## Data segment
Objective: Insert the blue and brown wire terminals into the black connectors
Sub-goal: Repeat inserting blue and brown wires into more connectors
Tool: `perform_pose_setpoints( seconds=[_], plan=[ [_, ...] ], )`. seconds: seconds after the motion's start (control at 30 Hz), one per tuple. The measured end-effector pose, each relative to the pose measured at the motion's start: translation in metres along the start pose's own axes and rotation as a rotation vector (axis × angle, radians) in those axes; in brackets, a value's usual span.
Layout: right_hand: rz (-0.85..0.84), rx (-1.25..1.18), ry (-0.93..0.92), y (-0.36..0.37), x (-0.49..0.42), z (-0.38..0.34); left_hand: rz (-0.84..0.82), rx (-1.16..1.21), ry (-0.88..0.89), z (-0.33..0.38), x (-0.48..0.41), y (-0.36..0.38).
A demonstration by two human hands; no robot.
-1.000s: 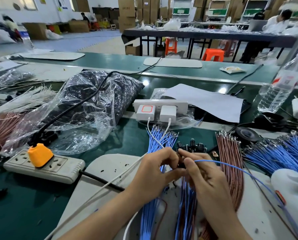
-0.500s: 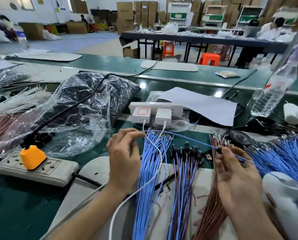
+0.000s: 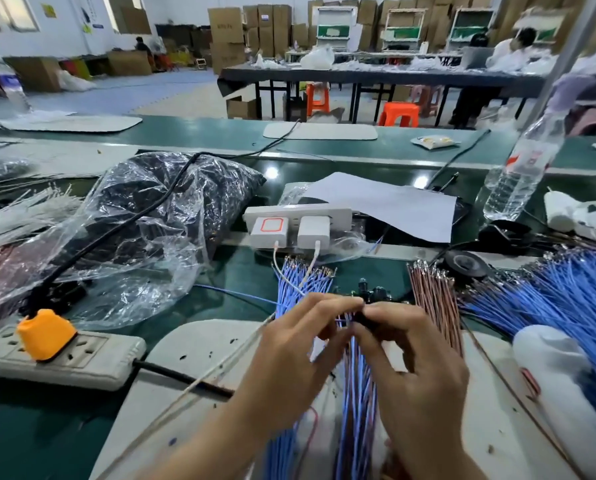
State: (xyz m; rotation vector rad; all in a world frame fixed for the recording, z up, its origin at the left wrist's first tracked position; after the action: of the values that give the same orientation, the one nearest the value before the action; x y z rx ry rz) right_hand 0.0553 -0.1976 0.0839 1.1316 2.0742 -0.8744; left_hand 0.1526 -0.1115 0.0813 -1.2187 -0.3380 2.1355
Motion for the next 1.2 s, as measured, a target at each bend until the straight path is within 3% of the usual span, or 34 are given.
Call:
perform_pose_setpoints(
  seconds=[0.07, 0.2, 0.33, 1.2],
  plan=[
    [-0.009, -0.007, -0.028, 0.002, 0.003, -0.003, 0.003, 0.113, -0.098, -0.013, 0.003, 0.003],
    [0.004, -0.177, 0.101, -0.001, 0.001, 0.007, -0.019, 0.263, -0.209, -0.030, 0.005, 0.007],
    [-0.068, -0.027, -0.019, 0.004, -0.001, -0.003, -0.032, 0.348, -0.216, -0.029, 0.005, 0.009],
    [-0.081, -0.050, -0.008, 0.006, -0.001, -0.004, -0.028, 0.365, -0.219, -0.032, 0.009, 0.013]
  ],
)
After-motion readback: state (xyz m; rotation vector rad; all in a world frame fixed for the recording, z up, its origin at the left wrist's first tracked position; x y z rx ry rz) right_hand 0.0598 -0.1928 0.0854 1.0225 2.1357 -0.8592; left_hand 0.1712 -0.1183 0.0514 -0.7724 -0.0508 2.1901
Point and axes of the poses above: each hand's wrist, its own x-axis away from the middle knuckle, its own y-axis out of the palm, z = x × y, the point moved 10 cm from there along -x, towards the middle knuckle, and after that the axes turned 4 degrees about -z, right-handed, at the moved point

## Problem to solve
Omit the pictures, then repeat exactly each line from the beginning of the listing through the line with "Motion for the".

## Finished exercise
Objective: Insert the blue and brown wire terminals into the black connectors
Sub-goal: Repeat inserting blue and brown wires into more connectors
Tool: `perform_pose_setpoints( seconds=[_], plan=[ [_, ...] ], )`. seconds: seconds after the motion's start (control at 30 Hz), one per tuple. The measured end-effector pose, each relative to the pose measured at the motion's start: translation in metres along the start pose's own axes and rotation as a rotation vector (axis × angle, radians) in those axes; in brackets, a value's usual span.
Layout: right_hand: rz (-0.85..0.84), rx (-1.25..1.18), ry (-0.93..0.92), y (-0.36..0.37), x (-0.49..0.42), z (-0.38..0.34); left_hand: rz (-0.84..0.82), rx (-1.16..1.21), ry (-0.88..0.89), z (-0.33..0.38), x (-0.48..0.41), y (-0.36..0.38).
A demonstration by two human hands; no robot.
-1.000s: 
-0.500s: 
+0.000s: 
State: (xyz m; rotation vector rad; all in a world frame fixed for the recording, z up, its origin at the left wrist's first tracked position; after the action: of the values that give the same orientation, the one nearest the value before the action; x y z rx ry rz) right_hand 0.0553 -0.1976 0.0839 1.1316 2.0742 -0.8744; left_hand 0.1526 -0.1115 0.0813 -1.2187 -0.3380 2.1355
Motion for the next 1.2 s, as measured, a target at each bend until the straight path is within 3% of the usual span, or 34 are given.

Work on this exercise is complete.